§ **Task to carry out**: In your copy, leave out the pictures; write out all the data exactly.

[Records from a dataset]

################

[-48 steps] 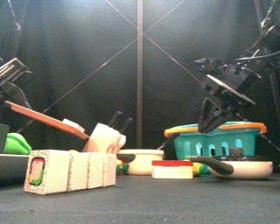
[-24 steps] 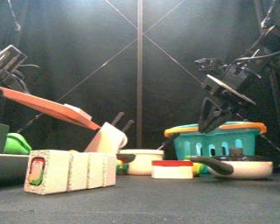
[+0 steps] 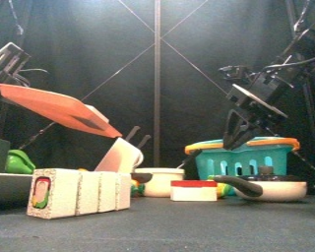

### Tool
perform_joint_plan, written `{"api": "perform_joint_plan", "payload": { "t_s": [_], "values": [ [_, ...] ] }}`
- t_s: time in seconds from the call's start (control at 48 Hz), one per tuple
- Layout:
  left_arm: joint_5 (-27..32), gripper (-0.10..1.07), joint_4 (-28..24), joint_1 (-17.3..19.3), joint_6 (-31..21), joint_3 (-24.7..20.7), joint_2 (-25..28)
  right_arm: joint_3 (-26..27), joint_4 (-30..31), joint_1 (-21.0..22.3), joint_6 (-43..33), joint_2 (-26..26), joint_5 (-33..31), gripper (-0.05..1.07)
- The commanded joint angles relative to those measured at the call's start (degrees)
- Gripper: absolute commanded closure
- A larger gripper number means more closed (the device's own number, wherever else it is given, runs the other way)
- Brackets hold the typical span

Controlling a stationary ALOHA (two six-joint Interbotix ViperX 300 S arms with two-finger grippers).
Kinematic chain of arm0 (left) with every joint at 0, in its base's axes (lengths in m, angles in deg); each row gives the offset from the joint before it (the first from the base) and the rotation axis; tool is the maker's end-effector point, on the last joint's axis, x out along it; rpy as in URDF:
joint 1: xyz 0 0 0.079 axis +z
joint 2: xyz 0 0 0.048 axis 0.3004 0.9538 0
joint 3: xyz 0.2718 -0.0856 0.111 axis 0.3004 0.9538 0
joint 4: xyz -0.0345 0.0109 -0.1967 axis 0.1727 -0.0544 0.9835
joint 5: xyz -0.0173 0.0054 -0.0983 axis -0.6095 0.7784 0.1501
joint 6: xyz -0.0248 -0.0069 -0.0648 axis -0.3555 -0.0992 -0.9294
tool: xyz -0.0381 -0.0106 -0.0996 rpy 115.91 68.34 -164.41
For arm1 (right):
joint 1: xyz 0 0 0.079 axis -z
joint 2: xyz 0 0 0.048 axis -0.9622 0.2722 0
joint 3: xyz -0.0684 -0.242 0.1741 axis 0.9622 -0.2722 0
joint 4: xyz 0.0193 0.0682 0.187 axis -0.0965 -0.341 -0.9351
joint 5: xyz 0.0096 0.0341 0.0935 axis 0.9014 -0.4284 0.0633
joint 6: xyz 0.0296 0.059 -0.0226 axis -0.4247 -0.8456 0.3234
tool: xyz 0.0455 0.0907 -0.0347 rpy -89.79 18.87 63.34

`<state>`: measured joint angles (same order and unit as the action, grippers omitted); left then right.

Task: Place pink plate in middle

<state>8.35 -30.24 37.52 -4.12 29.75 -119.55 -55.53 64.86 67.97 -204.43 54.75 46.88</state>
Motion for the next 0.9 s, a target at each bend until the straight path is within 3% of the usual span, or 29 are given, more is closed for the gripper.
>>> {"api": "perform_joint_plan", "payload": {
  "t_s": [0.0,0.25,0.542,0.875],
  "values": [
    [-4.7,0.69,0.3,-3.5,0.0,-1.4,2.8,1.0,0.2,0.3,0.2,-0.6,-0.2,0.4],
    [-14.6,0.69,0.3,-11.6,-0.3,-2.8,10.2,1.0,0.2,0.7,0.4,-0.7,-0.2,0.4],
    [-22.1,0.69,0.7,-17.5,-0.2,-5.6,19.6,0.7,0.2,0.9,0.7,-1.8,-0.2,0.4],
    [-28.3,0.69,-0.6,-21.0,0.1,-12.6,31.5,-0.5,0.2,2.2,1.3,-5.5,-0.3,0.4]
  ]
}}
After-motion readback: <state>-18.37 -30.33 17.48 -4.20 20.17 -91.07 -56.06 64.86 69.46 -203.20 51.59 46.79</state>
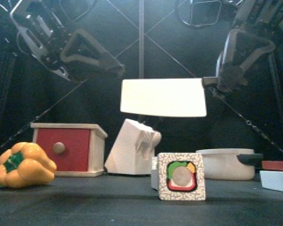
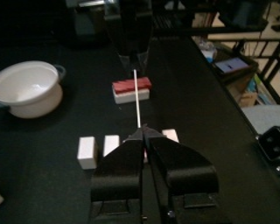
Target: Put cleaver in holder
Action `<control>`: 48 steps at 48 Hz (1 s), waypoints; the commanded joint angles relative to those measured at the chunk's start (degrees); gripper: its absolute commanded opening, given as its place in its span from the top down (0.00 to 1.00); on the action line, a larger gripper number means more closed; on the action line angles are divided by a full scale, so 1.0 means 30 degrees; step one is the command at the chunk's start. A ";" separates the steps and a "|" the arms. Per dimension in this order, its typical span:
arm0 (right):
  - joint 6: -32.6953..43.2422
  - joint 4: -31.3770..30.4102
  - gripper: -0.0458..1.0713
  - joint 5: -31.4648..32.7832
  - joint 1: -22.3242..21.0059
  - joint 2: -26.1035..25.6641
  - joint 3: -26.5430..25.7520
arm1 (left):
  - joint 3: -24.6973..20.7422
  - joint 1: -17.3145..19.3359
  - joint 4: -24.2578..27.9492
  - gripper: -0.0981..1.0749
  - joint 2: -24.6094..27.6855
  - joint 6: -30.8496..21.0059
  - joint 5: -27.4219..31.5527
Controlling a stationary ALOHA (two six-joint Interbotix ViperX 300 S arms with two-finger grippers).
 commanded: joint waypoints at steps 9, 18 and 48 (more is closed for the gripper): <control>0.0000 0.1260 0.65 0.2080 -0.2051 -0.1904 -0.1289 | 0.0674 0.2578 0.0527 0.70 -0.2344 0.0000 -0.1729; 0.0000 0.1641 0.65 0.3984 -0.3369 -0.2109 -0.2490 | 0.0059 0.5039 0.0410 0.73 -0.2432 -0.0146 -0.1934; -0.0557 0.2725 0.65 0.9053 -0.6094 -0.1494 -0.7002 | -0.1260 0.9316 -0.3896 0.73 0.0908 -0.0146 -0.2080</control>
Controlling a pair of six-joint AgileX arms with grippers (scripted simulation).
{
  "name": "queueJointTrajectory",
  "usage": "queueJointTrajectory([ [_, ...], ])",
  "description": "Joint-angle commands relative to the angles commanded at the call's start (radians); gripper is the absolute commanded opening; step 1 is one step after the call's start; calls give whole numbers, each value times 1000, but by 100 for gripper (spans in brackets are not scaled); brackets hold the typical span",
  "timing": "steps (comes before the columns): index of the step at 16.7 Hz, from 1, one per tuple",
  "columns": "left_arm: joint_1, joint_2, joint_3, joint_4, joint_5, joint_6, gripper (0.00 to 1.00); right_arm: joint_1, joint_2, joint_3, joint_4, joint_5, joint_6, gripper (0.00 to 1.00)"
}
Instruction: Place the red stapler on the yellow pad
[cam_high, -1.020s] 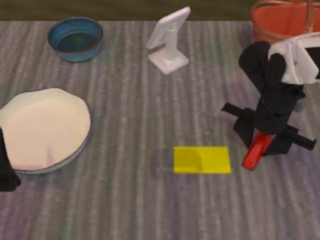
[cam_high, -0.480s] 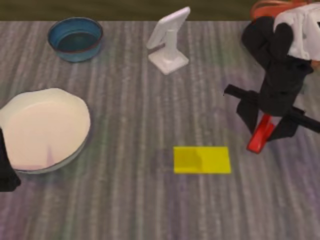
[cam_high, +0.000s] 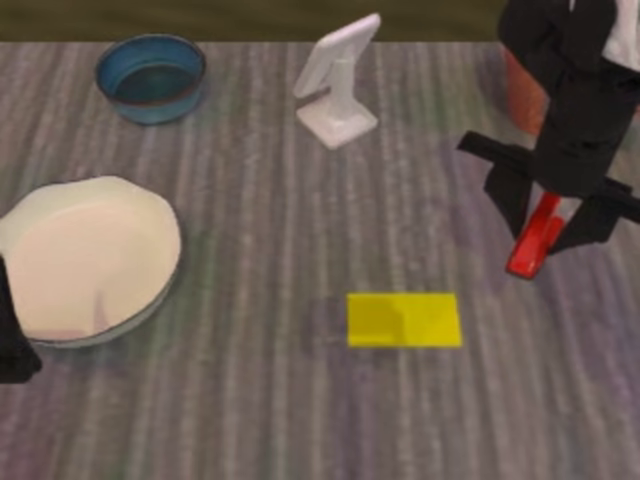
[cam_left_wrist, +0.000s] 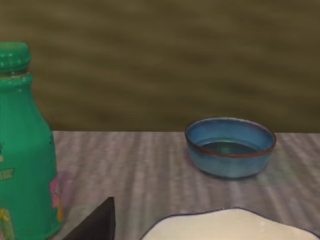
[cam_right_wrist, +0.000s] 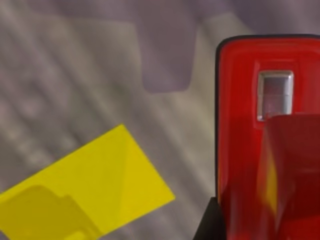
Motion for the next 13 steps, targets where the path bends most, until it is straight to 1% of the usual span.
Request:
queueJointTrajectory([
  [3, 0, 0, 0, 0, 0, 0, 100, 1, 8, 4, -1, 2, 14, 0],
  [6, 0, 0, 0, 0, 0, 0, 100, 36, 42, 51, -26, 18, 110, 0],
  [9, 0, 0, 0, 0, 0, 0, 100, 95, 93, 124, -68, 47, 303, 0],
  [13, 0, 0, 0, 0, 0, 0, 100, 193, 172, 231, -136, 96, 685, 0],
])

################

§ **Result for this exercise**:
[-48 steps] 
[-24 steps] 
[+0 steps] 

### Tool
perform_joint_plan, written `{"api": "perform_joint_plan", "payload": { "t_s": [_], "values": [ [_, ...] ] }}`
- t_s: time in seconds from the call's start (control at 48 Hz), one per tuple
- Layout:
  left_arm: joint_5 (-27..32), gripper (-0.10..1.07), joint_4 (-28..24), joint_1 (-17.3..19.3), joint_6 (-31..21), joint_3 (-24.7..20.7), joint_2 (-25..28)
  right_arm: joint_3 (-26..27), joint_4 (-30..31), joint_1 (-21.0..22.3), joint_6 (-43..33), joint_2 (-26..26), joint_5 (-33..31), gripper (-0.05..1.07)
- The commanded joint angles relative to those measured at the call's start (degrees)
- Gripper: absolute commanded closure
- A larger gripper number means more closed (the device's own number, wherever else it is given, runs the other way)
- Brackets hold the typical span

Controlling a stationary ALOHA (two six-joint Interbotix ViperX 300 S arms with two-finger grippers).
Kinematic chain of arm0 (left) with every joint at 0, in its base's axes (lengths in m, angles in deg); each row gives the offset from the joint before it (the first from the base) and the rotation axis; tool is the maker's end-effector point, on the last joint's axis, x out along it; rpy as in URDF:
joint 1: xyz 0 0 0.079 axis +z
joint 2: xyz 0 0 0.048 axis 0.3004 0.9538 0
joint 3: xyz 0.2718 -0.0856 0.111 axis 0.3004 0.9538 0
joint 4: xyz -0.0345 0.0109 -0.1967 axis 0.1727 -0.0544 0.9835
joint 5: xyz -0.0173 0.0054 -0.0983 axis -0.6095 0.7784 0.1501
joint 6: xyz -0.0248 -0.0069 -0.0648 axis -0.3555 -0.0992 -0.9294
tool: xyz -0.0381 -0.0106 -0.0996 rpy 115.91 68.34 -164.41
For arm1 (right):
joint 1: xyz 0 0 0.079 axis -z
joint 2: xyz 0 0 0.048 axis -0.9622 0.2722 0
joint 3: xyz -0.0684 -0.242 0.1741 axis 0.9622 -0.2722 0
joint 4: xyz 0.0193 0.0682 0.187 axis -0.0965 -0.341 -0.9351
joint 5: xyz 0.0096 0.0341 0.0935 axis 0.9014 -0.4284 0.0633
joint 6: xyz 0.0296 0.059 -0.0226 axis -0.4247 -0.8456 0.3234
tool: xyz 0.0455 0.0907 -0.0347 rpy -89.79 18.87 63.34

`<state>`: measured joint angles (same order and unit as the action, grippers omitted); left then right.

Task: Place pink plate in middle

<state>8.35 -30.24 37.52 -4.12 29.75 -119.55 -55.53 64.86 67.97 -204.43 54.75 46.88</state>
Motion for the next 0.9 s, a target at each bend until the straight path is within 3% of the usual span, or 29 are given, more is closed for the gripper.
>>> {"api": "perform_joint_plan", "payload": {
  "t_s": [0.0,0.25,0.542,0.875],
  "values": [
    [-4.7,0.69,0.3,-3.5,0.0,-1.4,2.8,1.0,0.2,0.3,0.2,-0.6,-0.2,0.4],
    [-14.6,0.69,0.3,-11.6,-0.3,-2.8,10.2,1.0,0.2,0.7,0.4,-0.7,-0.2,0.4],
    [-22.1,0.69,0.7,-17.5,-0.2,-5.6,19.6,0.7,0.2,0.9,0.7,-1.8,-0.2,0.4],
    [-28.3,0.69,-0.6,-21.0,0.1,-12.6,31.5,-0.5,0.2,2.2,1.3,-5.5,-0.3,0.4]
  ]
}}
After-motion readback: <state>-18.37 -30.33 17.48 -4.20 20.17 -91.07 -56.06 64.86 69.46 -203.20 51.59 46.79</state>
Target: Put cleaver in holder
Action `<control>`: 48 steps at 48 Hz (1 s), waypoints; the commanded joint angles relative to those measured at the chunk's start (degrees); gripper: its absolute commanded opening, given as its place in its span from the top down (0.00 to 1.00); on the action line, a larger gripper number means more closed; on the action line angles are divided by a full scale, so 1.0 means 30 degrees; step one is the command at the chunk's start. A ";" separates the steps and a "|" the arms. Per dimension in this order, its typical span:
arm0 (right):
  - joint 6: -32.6953..43.2422
  - joint 4: -31.3770..30.4102
  - gripper: -0.0458..1.0713
  - joint 5: -31.4648..32.7832
  - joint 1: -22.3242..21.0059
  - joint 2: -26.1035..25.6641
  - joint 3: -26.5430..25.7520
arm1 (left):
  - joint 3: -24.6973..20.7422
  - joint 1: -17.3145..19.3359
  - joint 4: -24.2578..27.9492
  - gripper: -0.0981..1.0749
  - joint 2: -24.6094..27.6855
  - joint 6: -30.8496..21.0059
  - joint 5: -27.4219..31.5527
Controlling a stationary ALOHA (two six-joint Interbotix ViperX 300 S arms with two-finger grippers).
 commanded: joint waypoints at steps 9, 18 and 48 (more is closed for the gripper): <control>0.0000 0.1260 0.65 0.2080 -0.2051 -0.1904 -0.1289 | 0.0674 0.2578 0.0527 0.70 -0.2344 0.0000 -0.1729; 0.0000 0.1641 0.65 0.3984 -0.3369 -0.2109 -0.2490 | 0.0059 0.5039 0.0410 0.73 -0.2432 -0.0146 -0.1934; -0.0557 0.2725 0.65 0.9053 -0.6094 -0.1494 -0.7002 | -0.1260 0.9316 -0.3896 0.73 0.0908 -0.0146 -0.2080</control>
Controlling a pair of six-joint AgileX arms with grippers (scripted simulation).
{
  "name": "queueJointTrajectory",
  "usage": "queueJointTrajectory([ [_, ...], ])",
  "description": "Joint-angle commands relative to the angles commanded at the call's start (radians); gripper is the absolute commanded opening; step 1 is one step after the call's start; calls give whole numbers, each value times 1000, but by 100 for gripper (spans in brackets are not scaled); brackets hold the typical span",
  "timing": "steps (comes before the columns): index of the step at 16.7 Hz, from 1, one per tuple",
  "columns": "left_arm: joint_1, joint_2, joint_3, joint_4, joint_5, joint_6, gripper (0.00 to 1.00); right_arm: joint_1, joint_2, joint_3, joint_4, joint_5, joint_6, gripper (0.00 to 1.00)"
}
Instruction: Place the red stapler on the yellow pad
[cam_high, -1.020s] 
[cam_high, -0.480s] 
[cam_high, +0.000s] 
[cam_left_wrist, +0.000s] 
[cam_right_wrist, +0.000s] 
Motion for the next 13 steps, targets where the path bends most, until it is straight to 1% of the usual span.
Request:
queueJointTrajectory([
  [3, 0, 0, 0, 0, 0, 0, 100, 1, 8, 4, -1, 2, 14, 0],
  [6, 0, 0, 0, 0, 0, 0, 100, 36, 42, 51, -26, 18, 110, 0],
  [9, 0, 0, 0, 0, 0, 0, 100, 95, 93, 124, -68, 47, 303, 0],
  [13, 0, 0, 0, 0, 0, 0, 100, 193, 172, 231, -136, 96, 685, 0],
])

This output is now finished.